WHAT THE TASK ASKS: Below is a listing; restate from it, character for character, the lines beginning at the line holding "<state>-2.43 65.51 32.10" and ending at the line holding "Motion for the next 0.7", both included.

────────────────────

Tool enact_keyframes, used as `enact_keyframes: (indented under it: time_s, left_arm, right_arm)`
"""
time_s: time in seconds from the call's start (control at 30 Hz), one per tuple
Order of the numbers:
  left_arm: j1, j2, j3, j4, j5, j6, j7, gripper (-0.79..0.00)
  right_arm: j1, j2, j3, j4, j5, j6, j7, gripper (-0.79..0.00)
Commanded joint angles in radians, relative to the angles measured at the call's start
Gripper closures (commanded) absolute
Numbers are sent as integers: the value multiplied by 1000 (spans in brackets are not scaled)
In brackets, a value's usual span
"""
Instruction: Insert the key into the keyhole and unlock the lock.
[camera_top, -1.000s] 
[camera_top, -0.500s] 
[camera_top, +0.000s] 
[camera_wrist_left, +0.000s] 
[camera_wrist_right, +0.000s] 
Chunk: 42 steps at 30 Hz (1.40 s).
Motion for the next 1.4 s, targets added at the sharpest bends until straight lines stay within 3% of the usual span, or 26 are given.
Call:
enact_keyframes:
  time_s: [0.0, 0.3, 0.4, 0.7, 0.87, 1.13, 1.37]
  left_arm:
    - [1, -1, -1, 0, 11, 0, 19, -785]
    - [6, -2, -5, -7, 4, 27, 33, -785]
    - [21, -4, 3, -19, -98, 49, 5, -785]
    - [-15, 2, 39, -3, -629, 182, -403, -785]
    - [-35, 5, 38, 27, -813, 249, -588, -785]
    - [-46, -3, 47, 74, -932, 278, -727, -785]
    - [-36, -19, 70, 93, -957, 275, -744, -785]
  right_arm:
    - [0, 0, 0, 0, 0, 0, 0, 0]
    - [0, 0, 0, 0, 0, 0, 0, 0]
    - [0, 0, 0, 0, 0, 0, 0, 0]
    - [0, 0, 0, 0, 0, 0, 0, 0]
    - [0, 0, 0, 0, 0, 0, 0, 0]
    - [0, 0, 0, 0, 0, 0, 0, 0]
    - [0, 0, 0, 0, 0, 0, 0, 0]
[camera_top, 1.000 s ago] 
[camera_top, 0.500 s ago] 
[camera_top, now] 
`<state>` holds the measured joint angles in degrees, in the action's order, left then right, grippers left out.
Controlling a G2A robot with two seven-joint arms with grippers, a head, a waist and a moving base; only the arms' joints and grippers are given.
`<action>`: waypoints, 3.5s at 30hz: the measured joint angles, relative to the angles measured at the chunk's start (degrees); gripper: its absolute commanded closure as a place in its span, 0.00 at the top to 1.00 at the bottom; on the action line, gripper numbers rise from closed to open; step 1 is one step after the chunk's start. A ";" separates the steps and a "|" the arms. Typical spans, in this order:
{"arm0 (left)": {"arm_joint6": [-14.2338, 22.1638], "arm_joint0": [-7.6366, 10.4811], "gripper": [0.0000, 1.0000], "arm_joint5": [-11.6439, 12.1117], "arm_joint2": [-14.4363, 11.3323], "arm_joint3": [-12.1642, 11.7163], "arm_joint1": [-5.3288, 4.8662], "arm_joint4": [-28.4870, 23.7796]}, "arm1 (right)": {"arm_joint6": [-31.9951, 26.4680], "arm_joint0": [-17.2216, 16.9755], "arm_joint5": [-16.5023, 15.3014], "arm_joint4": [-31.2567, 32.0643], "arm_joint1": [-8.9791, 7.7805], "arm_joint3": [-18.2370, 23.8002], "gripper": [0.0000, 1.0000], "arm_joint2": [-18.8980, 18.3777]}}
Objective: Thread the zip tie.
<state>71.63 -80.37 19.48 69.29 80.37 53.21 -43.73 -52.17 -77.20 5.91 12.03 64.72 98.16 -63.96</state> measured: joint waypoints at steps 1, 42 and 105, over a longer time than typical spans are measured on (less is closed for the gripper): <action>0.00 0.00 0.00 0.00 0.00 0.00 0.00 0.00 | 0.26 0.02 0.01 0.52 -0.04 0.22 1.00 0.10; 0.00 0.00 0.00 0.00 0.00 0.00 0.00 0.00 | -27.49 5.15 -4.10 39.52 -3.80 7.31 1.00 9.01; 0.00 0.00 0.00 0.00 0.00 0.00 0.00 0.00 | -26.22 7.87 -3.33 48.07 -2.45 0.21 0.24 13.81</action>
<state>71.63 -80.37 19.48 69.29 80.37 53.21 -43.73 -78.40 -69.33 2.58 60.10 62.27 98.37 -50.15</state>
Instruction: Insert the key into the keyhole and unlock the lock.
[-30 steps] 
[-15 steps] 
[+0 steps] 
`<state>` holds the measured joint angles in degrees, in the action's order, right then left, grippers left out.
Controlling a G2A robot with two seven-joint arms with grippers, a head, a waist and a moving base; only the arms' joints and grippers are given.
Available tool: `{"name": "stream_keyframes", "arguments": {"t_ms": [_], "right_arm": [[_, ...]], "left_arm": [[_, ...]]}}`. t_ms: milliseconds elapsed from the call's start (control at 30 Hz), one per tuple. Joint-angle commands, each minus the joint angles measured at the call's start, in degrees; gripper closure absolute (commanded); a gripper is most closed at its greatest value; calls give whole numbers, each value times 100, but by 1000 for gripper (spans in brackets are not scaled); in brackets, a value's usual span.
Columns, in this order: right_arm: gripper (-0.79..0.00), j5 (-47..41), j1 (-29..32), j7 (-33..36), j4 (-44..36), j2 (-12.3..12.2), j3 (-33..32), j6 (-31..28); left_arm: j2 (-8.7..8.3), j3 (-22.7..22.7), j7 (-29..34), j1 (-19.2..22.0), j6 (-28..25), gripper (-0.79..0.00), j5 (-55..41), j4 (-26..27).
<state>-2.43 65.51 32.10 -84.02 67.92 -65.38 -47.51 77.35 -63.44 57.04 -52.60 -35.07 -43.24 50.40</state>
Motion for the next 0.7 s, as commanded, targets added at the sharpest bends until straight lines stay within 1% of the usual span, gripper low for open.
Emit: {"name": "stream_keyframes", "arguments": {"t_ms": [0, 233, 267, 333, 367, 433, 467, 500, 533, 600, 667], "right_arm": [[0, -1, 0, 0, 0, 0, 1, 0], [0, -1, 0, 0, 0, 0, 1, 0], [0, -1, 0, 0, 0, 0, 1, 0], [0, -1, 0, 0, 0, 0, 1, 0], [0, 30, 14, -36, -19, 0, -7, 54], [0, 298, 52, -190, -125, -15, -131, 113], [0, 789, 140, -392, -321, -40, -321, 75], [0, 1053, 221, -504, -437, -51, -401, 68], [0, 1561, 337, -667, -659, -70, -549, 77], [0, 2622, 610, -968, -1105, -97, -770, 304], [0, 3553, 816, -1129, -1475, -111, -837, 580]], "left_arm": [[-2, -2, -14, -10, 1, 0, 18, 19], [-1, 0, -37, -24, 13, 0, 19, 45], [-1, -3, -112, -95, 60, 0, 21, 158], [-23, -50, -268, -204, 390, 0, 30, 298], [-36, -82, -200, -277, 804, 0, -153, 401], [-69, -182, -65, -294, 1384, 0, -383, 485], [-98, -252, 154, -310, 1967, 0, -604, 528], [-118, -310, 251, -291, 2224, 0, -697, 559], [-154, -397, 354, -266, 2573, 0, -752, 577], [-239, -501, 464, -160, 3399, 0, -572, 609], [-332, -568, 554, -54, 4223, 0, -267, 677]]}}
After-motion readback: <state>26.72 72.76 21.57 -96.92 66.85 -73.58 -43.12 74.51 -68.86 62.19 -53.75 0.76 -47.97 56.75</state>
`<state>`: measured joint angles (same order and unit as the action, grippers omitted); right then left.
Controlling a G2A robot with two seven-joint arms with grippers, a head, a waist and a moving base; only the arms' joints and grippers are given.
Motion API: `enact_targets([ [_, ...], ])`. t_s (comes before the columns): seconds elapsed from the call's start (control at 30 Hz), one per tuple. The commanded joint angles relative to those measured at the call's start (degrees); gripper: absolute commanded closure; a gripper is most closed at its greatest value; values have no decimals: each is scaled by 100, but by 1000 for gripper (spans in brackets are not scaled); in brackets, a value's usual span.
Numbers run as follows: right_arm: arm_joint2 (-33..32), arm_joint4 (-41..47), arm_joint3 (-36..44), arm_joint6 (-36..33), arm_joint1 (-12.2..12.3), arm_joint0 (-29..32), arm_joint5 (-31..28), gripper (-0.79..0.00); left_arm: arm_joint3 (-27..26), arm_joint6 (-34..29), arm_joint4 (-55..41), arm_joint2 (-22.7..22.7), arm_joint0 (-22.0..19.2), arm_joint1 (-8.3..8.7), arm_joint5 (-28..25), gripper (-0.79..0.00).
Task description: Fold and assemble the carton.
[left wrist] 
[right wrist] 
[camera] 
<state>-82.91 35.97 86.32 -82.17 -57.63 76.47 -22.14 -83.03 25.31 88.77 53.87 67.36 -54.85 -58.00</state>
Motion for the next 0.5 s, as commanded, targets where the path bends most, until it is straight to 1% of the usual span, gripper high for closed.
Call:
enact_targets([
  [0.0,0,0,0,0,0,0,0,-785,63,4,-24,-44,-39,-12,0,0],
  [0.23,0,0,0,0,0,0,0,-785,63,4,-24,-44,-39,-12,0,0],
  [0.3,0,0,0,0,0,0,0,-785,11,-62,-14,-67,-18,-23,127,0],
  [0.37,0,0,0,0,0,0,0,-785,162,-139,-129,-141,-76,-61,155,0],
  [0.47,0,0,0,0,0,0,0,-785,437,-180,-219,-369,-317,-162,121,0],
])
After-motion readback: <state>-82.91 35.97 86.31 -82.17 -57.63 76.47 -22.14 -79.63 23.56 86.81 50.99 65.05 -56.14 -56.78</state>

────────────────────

SOLUTION FOR THIS EXERCISE:
<state>-2.43 65.51 32.10 -84.02 67.92 -65.38 -47.51 77.35 -63.44 57.04 -52.60 -35.07 -43.24 50.40</state>
Motion for the next 0.7 s, as commanded, targets added at the sharpest bends until straight lines stay within 1% of the usual span, gripper low for open.

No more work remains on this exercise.